El tacto está también muy presente en sus pesadillas. Esa impresión vertiginosa de que lo que se toca existe realmente. Saca un pie fuera de la cama y roza el suelo. La tarima de teca de su dormitorio ha desaparecido. En su lugar, nota la caricia rasposa de una moqueta barata.
La sensación, por fin, de su propio cuerpo. Esa impresión extraña de que ha rejuvenecido, de que tiene los muslos más delgados, las rodillas más huesudas, el vientre más redondo y los pechos más menudos. También de que su sexo es más estrecho y está todavía intacto.
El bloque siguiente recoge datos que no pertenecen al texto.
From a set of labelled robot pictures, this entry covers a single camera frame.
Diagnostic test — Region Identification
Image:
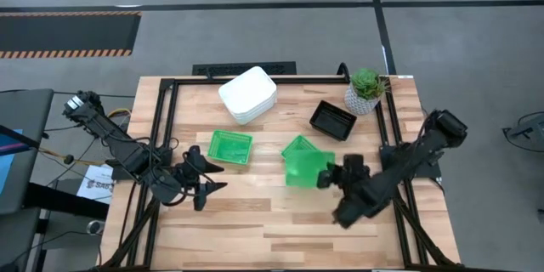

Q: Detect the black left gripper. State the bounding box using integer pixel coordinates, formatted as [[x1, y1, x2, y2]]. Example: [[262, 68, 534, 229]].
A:
[[178, 144, 229, 213]]

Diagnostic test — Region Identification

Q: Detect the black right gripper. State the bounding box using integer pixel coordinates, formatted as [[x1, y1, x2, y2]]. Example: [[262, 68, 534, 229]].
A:
[[316, 155, 371, 192]]

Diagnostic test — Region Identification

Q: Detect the green plastic mesh basket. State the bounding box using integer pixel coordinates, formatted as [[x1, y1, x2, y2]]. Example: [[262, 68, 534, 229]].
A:
[[283, 149, 337, 190], [280, 133, 320, 159], [207, 128, 254, 167]]

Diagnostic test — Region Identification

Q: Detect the white plastic storage bin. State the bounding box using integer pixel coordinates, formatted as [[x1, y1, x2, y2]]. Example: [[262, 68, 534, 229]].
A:
[[218, 65, 278, 116]]

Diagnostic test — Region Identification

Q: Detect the white triangle-pattern plant pot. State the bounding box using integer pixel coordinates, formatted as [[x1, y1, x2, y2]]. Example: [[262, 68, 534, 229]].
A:
[[343, 82, 382, 116]]

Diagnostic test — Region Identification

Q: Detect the green succulent plant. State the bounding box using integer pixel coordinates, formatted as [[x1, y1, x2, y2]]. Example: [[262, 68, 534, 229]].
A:
[[349, 66, 391, 101]]

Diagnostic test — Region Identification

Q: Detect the black floor grate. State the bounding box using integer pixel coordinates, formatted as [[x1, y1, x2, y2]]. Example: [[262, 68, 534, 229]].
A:
[[191, 60, 298, 77]]

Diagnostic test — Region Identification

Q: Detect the white printed paper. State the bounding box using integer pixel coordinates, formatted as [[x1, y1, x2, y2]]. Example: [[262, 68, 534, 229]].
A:
[[76, 163, 115, 206]]

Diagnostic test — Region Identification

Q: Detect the round silver can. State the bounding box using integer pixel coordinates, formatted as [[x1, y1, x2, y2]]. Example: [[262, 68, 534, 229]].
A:
[[86, 219, 106, 236]]

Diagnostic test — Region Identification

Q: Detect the grey side desk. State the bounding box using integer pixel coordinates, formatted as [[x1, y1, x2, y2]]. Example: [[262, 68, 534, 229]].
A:
[[0, 88, 55, 216]]

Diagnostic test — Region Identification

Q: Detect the blue sheet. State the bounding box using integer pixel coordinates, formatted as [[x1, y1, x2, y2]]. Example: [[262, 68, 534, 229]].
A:
[[0, 129, 26, 195]]

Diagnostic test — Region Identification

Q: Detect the black hazard-striped floor mat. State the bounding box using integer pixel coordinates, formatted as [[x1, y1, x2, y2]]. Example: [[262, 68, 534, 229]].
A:
[[0, 10, 142, 60]]

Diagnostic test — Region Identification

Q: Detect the grey chair base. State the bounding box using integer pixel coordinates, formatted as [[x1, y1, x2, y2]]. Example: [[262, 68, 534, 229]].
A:
[[502, 111, 544, 155]]

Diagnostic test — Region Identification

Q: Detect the black arched bracket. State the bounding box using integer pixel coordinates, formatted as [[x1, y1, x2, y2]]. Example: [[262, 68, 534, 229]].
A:
[[336, 62, 352, 84]]
Marie se pasa un dedo por el habón que tiene en la corva producido por la picadura de un mosquito. Hace una mueca al notar un suave calambre en la pantorrilla y un tirón en la nuca. Siente una necesidad imperiosa de ir al lavabo, unas ganas de levantarse reprimidas por el miedo. Un miedo atroz.
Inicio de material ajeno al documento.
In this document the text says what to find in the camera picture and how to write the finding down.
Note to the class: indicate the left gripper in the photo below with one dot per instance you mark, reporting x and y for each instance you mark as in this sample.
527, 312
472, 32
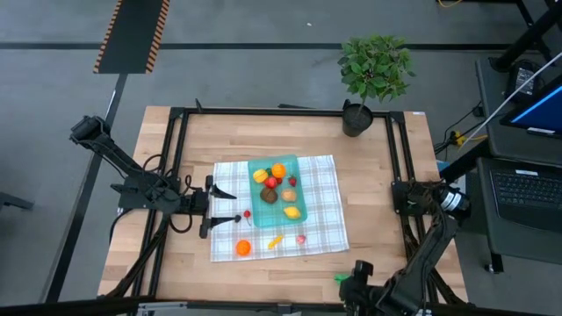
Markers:
193, 204

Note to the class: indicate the red toy cherry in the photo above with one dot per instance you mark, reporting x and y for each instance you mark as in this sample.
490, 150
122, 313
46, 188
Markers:
247, 213

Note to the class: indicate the green toy pea pod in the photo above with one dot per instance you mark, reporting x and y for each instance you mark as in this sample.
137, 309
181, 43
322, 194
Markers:
340, 277

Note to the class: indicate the black mat with orange stripes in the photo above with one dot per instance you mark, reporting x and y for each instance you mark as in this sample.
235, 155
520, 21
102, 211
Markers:
131, 35

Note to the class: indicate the yellow plug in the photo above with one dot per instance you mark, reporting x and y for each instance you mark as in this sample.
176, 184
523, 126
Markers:
458, 138

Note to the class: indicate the black bar with silver brackets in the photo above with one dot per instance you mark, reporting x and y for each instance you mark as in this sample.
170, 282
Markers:
66, 307

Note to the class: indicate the white rod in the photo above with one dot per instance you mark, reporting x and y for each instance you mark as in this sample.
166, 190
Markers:
516, 96

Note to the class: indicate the round orange toy fruit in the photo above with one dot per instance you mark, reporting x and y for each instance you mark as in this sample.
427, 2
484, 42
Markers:
242, 247

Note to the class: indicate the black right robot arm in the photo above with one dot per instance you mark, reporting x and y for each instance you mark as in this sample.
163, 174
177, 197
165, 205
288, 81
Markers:
417, 263

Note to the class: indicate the brown toy kiwi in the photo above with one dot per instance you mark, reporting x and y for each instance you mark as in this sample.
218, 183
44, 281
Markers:
268, 195

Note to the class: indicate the yellow toy bell pepper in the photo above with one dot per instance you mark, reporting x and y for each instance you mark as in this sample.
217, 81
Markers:
260, 175

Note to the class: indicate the white checked cloth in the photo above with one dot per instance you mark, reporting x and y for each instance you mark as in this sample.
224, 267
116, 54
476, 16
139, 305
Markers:
325, 228

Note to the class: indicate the black laptop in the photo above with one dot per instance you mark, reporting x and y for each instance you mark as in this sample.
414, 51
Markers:
527, 193

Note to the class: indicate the orange toy with green leaf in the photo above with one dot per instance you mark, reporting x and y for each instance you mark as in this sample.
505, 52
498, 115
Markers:
278, 170

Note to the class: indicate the red toy apple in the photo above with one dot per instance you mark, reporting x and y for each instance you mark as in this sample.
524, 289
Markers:
271, 182

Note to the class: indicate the monitor with blue screen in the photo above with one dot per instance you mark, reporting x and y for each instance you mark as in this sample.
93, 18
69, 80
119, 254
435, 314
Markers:
544, 109

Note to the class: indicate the yellow toy lemon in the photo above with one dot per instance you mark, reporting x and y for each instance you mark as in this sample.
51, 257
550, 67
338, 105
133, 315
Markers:
292, 213

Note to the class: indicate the black stand legs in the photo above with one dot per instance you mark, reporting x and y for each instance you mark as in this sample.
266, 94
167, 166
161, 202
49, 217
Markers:
527, 38

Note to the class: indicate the teal translucent plastic container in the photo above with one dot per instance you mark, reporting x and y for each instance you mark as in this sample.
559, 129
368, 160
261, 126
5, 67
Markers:
276, 219

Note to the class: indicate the grey furniture leg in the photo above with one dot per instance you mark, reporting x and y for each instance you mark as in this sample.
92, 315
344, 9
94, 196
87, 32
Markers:
13, 201

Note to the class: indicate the potted green plant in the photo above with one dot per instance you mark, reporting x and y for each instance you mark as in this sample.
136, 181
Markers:
373, 66

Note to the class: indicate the black power adapter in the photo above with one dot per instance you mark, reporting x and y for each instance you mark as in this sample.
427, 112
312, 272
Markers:
522, 79

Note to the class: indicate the pink toy fruit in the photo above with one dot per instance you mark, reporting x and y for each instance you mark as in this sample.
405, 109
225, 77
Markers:
300, 239

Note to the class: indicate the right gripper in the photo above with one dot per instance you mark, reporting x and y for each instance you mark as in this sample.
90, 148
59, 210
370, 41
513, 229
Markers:
364, 294

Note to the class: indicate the small blue box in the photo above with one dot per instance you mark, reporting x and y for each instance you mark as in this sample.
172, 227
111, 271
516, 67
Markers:
442, 166

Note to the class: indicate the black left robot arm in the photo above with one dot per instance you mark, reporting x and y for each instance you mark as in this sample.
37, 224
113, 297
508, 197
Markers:
145, 193

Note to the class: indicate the red toy strawberry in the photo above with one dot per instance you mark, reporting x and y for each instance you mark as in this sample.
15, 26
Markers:
292, 181

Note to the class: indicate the black metal table frame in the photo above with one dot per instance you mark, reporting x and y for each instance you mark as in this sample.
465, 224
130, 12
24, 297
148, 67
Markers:
285, 112

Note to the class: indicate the yellow toy banana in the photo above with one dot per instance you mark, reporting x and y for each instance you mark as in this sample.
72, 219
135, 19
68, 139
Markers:
275, 241
Ya está, su garganta se seca y se le hace un nudo en el estómago. La habitación no es la misma. Es más pequeña, más oscura, más fría. Una ligera corriente de aire agita unos estores de papel que golpean los cristales. Las redondeces de una taza de manzanilla se recortan sobre el halo rojo de un despertador de cuarzo. Oye el suave ruido de las burbujas del regulador de aire de un acuario y el zumbido de una mosca que choca contra las paredes.
Sobre una estantería, una hilera de muñecas de porcelana contemplan a Marie. Ella ve que sus párpados se levantan y sus ojos de cristal brillan en la oscuridad. Sus manitas se tienden hacia ella. Sus dientes acerados relucen entre sus labios de cera.
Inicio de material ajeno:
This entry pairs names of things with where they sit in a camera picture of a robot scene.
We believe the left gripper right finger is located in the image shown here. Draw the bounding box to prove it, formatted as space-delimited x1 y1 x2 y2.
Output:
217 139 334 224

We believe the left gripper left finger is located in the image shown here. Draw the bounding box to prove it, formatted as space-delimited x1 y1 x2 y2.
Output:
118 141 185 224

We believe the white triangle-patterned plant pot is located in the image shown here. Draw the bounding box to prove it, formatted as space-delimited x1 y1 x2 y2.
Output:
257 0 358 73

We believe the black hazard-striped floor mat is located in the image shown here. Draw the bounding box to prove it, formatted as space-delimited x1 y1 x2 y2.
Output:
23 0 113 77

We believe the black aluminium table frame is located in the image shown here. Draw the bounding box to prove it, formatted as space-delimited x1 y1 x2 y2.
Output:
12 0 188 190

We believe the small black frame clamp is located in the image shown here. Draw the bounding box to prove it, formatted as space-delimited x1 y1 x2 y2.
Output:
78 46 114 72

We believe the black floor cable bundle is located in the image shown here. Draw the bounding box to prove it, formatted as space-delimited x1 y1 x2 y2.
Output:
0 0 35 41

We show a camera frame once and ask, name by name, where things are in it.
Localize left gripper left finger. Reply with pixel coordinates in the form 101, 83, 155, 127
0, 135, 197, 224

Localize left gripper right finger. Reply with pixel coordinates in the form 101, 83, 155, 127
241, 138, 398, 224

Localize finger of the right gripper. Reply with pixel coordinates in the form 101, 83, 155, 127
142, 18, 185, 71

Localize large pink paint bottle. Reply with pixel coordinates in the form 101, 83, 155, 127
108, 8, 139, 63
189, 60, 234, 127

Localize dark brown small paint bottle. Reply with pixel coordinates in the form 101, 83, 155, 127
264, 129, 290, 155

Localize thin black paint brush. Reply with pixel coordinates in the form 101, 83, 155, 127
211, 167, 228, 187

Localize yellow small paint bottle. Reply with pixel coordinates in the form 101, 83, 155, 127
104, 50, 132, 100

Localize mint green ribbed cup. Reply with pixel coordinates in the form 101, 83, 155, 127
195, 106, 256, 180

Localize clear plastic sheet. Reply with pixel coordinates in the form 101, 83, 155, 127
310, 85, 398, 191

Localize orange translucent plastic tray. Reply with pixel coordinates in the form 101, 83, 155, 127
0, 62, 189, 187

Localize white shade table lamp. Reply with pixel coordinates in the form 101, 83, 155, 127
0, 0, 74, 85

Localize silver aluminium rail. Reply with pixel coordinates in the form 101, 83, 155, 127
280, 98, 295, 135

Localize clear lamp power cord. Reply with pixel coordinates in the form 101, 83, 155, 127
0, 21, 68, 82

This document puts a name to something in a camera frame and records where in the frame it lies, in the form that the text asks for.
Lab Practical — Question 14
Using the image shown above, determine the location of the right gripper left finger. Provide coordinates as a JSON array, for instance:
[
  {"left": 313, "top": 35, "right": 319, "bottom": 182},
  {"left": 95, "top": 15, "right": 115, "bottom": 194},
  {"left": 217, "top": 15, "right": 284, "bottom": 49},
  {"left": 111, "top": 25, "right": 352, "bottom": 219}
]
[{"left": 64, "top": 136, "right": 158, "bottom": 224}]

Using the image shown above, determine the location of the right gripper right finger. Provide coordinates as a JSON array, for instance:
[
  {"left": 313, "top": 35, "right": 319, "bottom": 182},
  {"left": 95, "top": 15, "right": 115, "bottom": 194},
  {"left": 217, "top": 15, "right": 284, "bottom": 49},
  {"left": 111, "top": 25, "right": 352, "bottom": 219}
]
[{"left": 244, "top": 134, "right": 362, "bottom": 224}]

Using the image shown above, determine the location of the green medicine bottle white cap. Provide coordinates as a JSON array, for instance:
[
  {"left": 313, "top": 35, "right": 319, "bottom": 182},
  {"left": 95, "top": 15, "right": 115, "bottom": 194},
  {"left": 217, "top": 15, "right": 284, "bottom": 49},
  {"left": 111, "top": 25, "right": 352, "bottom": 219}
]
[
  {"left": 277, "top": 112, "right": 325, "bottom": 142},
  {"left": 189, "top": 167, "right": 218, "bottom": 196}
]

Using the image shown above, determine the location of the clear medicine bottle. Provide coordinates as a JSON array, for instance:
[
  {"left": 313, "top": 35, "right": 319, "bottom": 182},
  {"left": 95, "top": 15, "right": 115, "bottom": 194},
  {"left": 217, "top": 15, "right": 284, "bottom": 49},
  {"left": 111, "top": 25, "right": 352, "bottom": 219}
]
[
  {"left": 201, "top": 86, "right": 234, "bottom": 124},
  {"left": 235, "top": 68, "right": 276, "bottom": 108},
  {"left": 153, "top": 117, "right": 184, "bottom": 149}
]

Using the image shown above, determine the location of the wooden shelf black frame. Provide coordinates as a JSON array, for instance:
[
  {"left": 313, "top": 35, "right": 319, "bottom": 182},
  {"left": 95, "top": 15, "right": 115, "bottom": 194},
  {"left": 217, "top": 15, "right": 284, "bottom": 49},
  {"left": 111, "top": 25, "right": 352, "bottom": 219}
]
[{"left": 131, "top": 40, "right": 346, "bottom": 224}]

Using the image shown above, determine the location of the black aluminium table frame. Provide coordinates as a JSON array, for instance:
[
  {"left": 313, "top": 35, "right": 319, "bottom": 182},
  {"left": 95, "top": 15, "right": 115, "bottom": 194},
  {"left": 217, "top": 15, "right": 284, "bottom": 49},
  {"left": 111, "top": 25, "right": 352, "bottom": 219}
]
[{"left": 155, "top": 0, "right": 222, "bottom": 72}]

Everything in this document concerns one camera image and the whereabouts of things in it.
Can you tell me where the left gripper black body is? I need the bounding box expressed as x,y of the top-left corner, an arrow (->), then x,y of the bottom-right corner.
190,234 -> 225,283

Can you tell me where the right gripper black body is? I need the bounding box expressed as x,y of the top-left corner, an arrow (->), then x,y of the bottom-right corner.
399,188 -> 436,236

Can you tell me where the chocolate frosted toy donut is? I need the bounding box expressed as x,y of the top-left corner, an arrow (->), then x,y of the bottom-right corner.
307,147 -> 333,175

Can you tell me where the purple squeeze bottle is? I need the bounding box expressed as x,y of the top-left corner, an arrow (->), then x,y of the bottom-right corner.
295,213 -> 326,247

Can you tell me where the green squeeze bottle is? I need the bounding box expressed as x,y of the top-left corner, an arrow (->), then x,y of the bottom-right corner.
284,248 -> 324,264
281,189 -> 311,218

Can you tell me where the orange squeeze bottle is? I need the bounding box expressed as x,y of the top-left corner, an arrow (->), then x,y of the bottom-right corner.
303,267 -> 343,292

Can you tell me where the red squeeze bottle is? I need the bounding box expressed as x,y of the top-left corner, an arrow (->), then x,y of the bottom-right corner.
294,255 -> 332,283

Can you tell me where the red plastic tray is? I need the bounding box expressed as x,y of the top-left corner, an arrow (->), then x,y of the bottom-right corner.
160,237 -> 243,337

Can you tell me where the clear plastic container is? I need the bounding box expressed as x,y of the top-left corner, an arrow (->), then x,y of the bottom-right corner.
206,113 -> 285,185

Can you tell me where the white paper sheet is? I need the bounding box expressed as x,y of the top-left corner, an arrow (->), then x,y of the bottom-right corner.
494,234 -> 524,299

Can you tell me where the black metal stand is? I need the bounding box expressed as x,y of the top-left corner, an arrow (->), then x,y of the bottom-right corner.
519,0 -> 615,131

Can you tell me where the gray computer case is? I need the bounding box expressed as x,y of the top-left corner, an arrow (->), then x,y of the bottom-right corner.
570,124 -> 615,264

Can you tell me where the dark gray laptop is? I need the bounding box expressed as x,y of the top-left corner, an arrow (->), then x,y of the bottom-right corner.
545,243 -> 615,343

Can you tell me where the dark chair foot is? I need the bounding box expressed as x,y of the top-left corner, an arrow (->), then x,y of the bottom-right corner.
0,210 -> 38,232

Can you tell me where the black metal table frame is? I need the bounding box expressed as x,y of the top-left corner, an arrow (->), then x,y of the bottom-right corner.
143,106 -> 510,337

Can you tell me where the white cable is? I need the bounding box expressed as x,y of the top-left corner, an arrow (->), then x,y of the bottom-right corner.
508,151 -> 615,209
Rozamientos en el suelo. Un baúl de mimbre se entreabre y vomita decenas de arañas y de escorpiones, que caen en cascada de entre los peluches y avanzan hacia ella. Los dientes de Marie castañetean y se encoge hasta colocarse en posición fetal. Al pasarse las manos por el pelo, se queda paralizada: el suyo es corto; este es largo y abundante. Los pesados bucles olorosos se desprenden de su cuero cabelludo y se deslizan entre sus dedos para caer sobre la almohada. Las muñecas susurran en la oscuridad. Los escorpiones trepan por el edredón. De repente, Marie oye el ronroneo de un gato agazapado en las tinieblas. Un aliento de sardinas y detritos se expande por la habitación. La sangre se le hiela en las venas. Ese gato que ronca es Poppers, el gran siamés de Jessica Fletcher, una adolescente asesinada doce años atrás junto con toda su familia, la noche en que el señor Fletcher se volvió loco.